Saturday, August 29, 2009

Overpriced Legal Education

Tuition for full-time students at Drake University’s third tier law school for the 2009-10 school year is now $30,750. When I was a first-year law student in 2006, tuition was a little over $26,000 at Drake. At the end of three years, you can be certain to spend in the neighborhood of $94K for the “privilege” of earning a JD. What do you get for this amount?

Well, according to Drake, 97.4% of law graduates were employed or in graduate school within nine months of graduation. This info is also dated – these stats are from the class of 2007.

Of course, the crooks made sure to add the all important qualifier: Based on Drake Law graduates who passed the bar on the first attempt and were seeking work.

What about those who did not take the bar? What about the poor fools who took the bar exam and did not gain admission to the bar? What about those who have looked for months and cannot find work - are these discounted as "not seeking work"? Well, I guess those guys don’t count. (Plus, the CDO only seems to contact those at the top of the class, or those who had employment as an attorney lined up with lawyer parents or siblings.) See how easy it is to create favorable statistics? Well, if I wanted to list ONLY the best qualities of my current or former sex partners, you might get the impression that I have dated all perfect tens.
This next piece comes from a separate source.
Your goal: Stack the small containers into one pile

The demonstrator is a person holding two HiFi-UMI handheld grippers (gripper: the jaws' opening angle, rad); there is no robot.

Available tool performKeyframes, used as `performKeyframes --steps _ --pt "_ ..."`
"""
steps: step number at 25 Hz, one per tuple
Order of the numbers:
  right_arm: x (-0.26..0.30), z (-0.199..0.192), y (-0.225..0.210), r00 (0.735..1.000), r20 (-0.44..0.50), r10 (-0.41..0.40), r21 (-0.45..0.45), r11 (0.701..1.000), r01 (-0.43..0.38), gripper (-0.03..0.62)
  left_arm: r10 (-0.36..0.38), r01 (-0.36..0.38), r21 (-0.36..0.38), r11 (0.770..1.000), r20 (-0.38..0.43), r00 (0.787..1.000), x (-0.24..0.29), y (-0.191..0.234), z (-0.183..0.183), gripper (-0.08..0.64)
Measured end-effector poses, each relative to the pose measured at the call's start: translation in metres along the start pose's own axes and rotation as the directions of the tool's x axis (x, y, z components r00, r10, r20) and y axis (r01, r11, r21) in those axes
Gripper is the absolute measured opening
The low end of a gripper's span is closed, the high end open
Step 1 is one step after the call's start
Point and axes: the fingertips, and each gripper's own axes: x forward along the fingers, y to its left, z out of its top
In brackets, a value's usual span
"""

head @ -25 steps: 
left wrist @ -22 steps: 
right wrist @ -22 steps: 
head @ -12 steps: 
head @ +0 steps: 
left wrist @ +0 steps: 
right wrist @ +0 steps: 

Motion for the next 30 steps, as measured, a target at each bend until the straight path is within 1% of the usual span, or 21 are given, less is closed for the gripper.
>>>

Looking at Drake Law’s self-reporting employment stats above, what don’t you see? Hmmm, it appears that average starting salary info is not listed. Why would this be the case? Could it be that the school does not want to list an average starting salary of a law school grad, because that figure is in the $35,000-$41,000 range? Well, then the school would not be able to economically justify its huge tuition, i.e. $30,750/year.

Negative information is hidden from prospective students. Prospective law students are typically among the best students in their undergrad programs and areas of study. They think the world is theirs for the taking. So, even if the schools listed accurate employment/starting salary info, it might not make a difference to those who apply. But the schools don’t chance this – presumably these students can do the math and might discern that going $90K in debt for a job that pays $40K a year is not worth the investment.
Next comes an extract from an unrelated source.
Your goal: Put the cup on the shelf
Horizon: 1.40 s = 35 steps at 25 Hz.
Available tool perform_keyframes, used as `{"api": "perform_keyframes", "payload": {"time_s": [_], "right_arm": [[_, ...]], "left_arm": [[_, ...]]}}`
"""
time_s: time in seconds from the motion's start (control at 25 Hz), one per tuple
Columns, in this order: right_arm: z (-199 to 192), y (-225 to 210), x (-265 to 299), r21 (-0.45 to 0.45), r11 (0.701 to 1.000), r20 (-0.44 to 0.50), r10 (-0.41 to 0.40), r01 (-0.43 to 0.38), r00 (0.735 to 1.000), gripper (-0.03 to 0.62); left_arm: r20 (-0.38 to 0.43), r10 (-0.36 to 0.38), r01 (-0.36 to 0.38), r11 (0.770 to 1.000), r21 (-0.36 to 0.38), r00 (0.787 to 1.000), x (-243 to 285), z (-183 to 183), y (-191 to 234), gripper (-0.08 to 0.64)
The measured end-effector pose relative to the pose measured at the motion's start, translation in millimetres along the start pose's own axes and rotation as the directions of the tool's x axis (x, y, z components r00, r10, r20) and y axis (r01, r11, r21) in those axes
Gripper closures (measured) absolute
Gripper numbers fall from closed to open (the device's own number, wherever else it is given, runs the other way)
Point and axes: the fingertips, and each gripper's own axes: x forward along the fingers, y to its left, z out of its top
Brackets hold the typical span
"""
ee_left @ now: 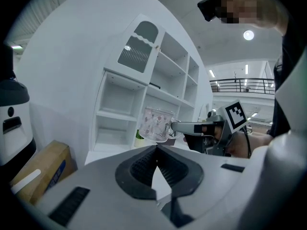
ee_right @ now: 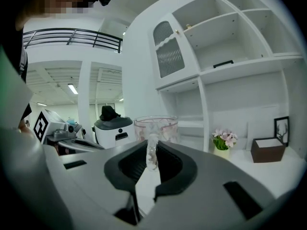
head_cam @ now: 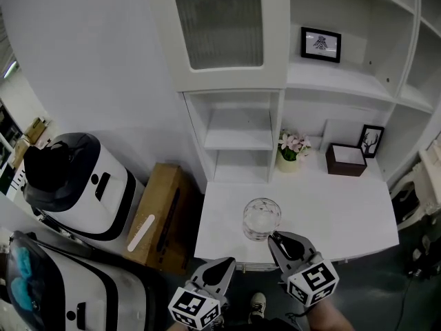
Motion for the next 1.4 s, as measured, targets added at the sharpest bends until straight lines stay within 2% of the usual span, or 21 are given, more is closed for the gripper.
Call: {"api": "perform_keyframes", "payload": {"time_s": [0.32, 0.64, 1.04, 1.4], "right_arm": [[9, -29, -4, -0.020, 0.998, 0.023, 0.058, -0.057, 0.998, 0.558], [13, -41, 0, -0.021, 0.996, 0.024, 0.086, -0.086, 0.996, 0.560], [18, -50, 19, -0.019, 0.999, 0.026, 0.045, -0.044, 0.999, 0.560], [26, -55, 45, -0.022, 1.000, 0.018, -0.015, 0.015, 1.000, 0.560]], "left_arm": [[0.025, 0.050, -0.050, 0.999, 0.016, 0.998, 19, 10, -21, 0.555], [-0.001, 0.064, -0.064, 0.998, 0.021, 0.998, 27, 15, -27, 0.555], [-0.009, 0.015, -0.015, 0.999, 0.036, 1.000, 41, 21, -16, 0.555], [-0.016, -0.044, 0.044, 0.998, 0.041, 0.999, 50, 33, 12, 0.555]]}}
Furthermore, seeing that the student must borrow this money, the figure is a lot more than $90K. If the student takes 20-30 years to pay back the loans, this figure might end up being closer to $190K (depending on the interest rate, extended deferment, default status, financial hardship and other circumstances). What about the student who had to pay full tuition plus take out private loans for living expenses. I shudder at the thought.

Peruse Drake Law’s website. You get the idea of the value of legal education just by seeing the focus on public service work and internships. The outside legal world does not perceive this to be a high caliber law school. And perception is pretty much everything in the law (and in the larger U.S. society where success is based primarily on $$$). “Yes, I want to go to law school so I can be a starving lawyer!”

If you are a current applicant to law school, or considering this boneheaded move, please take this info into account. I am not trying to crush your hopes and dreams for fun or personal amusement. I am trying to add some insight. I went through law school – the sleepless nights, the bullying by law professors, the stress, the debt – and I know from experience that this is not a path to financial or spiritual success. Do not go to law school unless you crush the LSAT and have a realistic shot of getting into a top 15 school. (Even then it is a crapshoot – you might get into Cornell or Northwestern and finish in the bottom half of the class). OTHER THAN THIS YOU ARE SIMPLY WASTING THREE YEARS OF YOUR LIFE, THREE YEARS OF INCOME, AND YOU WILL BE A SLAVE TO SALLIE MAE OR THE OTHER PREDATORY STUDENT LOAN LENDERS.


  1. You're feeling bad about the people who didn't pass the bar? Those people shouldn't be lawyers in the first place.

  2. "Employment" is not confined solely to legal employment. You are aware of this, correct?

    Anyway, since "you can do anything with a law degree," shouldn't a J.D. still help one find a job? Oh that's right - law schools say this to keep up the enrollment numbers (and to keep the dropout rate from climbing).